### PROBLEM TO WORK ON
Which lines mention "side"? Show each one from the listing.

### DATA FOR PROCESSING
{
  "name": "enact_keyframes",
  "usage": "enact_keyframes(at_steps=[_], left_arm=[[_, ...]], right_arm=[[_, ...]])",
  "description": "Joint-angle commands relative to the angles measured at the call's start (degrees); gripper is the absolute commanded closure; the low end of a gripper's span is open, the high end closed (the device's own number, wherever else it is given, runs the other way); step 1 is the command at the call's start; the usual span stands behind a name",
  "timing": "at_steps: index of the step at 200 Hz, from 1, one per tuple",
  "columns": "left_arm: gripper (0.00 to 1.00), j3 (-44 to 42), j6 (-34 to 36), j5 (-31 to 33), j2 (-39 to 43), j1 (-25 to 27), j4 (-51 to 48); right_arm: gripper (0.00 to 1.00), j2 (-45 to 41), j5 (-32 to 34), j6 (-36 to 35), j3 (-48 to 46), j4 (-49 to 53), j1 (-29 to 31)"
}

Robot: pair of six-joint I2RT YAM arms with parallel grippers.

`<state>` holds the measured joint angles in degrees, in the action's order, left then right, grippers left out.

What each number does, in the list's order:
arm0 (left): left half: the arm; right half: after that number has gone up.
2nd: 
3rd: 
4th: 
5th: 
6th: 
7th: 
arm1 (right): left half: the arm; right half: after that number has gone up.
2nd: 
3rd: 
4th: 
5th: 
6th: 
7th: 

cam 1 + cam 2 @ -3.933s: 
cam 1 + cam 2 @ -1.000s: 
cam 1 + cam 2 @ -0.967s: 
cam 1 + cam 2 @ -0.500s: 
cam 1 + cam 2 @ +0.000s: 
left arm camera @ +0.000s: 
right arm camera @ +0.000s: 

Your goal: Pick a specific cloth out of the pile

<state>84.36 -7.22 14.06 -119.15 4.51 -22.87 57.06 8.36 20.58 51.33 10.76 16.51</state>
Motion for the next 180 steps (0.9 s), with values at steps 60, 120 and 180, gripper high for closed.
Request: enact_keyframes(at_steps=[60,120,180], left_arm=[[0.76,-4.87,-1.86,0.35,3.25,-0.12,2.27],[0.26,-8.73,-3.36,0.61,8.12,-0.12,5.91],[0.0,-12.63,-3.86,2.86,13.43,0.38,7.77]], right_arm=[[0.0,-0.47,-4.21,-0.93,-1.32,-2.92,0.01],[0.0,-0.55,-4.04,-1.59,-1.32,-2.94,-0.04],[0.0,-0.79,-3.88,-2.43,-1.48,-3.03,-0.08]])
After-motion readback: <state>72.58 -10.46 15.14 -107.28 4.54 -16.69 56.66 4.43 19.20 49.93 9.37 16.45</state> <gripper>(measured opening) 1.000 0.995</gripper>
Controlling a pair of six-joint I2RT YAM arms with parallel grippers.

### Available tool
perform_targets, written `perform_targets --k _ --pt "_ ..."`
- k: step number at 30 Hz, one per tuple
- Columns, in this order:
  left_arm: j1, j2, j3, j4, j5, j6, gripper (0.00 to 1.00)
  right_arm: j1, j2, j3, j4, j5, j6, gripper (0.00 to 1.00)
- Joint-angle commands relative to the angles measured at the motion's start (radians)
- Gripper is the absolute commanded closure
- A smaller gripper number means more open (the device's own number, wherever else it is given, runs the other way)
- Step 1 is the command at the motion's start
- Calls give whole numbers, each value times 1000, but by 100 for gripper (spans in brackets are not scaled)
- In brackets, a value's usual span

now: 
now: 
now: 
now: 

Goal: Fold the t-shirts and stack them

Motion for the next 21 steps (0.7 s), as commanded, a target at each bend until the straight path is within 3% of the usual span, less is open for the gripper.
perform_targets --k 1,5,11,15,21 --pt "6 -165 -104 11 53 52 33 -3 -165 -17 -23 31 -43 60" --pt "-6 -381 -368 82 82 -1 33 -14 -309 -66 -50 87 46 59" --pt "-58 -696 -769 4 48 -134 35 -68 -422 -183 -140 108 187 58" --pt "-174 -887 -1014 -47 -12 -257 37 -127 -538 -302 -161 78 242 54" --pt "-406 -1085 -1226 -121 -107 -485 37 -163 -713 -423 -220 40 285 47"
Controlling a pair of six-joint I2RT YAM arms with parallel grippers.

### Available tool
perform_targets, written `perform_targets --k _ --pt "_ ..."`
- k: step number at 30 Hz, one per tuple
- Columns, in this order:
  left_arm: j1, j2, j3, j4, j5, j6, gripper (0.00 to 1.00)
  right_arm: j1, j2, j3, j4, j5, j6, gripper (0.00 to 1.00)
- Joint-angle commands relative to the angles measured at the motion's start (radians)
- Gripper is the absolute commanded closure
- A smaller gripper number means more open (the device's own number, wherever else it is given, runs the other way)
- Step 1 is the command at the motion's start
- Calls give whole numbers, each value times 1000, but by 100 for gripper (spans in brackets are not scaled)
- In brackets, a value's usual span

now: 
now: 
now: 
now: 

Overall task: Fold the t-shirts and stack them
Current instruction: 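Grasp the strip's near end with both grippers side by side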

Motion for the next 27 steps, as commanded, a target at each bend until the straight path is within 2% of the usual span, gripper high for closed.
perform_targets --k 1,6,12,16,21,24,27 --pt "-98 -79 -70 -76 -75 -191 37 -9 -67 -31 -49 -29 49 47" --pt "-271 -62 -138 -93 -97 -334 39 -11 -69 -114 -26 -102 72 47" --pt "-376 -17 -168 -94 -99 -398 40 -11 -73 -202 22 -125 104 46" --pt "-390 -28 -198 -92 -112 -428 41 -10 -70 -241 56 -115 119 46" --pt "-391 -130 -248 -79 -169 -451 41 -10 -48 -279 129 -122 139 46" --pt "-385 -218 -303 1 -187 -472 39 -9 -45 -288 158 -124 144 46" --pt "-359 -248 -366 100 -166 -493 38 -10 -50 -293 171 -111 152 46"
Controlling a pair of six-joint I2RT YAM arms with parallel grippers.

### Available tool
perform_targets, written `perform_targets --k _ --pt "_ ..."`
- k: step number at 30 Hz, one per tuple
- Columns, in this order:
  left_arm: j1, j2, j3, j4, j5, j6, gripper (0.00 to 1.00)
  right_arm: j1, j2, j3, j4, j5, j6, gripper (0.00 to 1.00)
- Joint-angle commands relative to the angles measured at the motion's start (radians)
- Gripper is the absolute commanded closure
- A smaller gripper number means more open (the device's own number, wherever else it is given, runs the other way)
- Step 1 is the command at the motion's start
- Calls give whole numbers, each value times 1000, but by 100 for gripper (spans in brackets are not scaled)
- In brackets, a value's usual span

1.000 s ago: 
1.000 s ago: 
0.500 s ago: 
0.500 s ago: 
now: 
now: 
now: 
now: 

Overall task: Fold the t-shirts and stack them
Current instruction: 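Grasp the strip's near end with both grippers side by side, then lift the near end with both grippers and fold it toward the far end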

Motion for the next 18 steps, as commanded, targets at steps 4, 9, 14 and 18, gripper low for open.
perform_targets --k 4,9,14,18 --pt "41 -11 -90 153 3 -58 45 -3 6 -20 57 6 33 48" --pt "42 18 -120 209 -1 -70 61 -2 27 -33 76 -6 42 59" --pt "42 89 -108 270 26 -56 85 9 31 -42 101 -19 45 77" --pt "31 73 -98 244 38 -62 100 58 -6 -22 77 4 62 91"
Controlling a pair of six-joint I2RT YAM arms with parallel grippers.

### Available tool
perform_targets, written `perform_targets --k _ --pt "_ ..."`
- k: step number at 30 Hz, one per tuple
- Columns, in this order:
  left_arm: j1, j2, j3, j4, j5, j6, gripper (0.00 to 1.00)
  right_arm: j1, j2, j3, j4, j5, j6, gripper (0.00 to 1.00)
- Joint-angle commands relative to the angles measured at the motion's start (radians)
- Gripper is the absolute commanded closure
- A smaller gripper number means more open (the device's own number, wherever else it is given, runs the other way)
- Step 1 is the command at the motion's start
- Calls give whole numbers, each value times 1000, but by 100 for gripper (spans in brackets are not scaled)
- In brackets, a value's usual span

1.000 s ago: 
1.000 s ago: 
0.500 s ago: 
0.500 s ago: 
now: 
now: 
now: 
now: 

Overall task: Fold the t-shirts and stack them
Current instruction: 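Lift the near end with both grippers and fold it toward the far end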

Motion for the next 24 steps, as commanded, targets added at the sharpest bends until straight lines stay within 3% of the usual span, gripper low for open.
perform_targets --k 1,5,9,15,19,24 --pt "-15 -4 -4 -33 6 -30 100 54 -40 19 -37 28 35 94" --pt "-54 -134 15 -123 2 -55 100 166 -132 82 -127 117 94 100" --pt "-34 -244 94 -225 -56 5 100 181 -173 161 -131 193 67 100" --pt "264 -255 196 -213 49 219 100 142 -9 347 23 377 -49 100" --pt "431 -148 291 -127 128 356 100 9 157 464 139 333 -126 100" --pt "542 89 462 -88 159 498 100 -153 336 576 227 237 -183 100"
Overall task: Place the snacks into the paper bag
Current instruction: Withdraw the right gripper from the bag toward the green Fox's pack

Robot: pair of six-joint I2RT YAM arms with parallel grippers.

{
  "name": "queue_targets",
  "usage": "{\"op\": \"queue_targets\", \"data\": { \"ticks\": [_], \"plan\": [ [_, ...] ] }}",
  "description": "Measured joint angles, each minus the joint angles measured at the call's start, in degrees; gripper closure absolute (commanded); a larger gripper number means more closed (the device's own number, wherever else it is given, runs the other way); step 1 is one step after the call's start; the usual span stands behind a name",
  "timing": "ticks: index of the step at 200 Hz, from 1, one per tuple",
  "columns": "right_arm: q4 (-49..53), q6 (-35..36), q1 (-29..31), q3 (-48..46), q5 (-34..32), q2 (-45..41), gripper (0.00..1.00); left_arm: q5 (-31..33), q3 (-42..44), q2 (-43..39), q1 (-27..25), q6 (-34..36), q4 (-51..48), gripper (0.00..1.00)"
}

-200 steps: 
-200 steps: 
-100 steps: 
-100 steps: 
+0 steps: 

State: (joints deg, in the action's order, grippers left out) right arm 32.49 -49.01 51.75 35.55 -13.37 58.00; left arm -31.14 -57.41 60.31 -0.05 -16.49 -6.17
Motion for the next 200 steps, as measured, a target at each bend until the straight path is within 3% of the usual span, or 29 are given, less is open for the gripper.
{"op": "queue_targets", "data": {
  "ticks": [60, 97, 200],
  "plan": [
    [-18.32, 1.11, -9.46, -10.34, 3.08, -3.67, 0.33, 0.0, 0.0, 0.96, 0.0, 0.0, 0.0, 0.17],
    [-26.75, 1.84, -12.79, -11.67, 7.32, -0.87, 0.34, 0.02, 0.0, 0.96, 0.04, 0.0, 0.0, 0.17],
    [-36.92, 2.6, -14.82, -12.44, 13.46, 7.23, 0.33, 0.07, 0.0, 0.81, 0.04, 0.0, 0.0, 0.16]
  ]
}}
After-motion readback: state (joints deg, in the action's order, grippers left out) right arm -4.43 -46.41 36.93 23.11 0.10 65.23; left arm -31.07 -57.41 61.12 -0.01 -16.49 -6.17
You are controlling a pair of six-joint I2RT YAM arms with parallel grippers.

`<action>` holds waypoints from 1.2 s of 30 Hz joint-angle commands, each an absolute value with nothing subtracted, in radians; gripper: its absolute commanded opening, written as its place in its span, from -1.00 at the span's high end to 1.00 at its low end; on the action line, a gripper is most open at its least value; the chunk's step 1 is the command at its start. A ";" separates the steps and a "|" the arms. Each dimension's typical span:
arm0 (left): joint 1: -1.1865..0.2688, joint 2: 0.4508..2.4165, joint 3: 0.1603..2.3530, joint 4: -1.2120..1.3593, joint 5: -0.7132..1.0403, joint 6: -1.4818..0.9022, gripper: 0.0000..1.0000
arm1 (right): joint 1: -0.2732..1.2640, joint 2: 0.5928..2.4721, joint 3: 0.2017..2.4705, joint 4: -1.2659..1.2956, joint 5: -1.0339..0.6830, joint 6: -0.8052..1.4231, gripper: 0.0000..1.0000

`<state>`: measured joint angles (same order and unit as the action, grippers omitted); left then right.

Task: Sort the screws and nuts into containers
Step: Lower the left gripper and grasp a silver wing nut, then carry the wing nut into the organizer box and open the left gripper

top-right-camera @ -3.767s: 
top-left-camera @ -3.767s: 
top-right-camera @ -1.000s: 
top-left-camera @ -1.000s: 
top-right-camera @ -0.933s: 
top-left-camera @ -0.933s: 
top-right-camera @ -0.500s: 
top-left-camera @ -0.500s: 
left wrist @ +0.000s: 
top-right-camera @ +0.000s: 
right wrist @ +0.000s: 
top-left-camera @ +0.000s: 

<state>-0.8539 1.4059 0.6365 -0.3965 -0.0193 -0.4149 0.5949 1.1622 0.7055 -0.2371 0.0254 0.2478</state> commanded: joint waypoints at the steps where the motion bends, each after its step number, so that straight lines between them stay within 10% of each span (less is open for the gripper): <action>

### SOLUTION FOR THIS EXERCISE
Current instruction: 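Grasp the strip's near end with both grippers side by side
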Current instruction: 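Grasp the strip's near end with both grippers side by side, then lift the near end with both grippers and fold it toward the far end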

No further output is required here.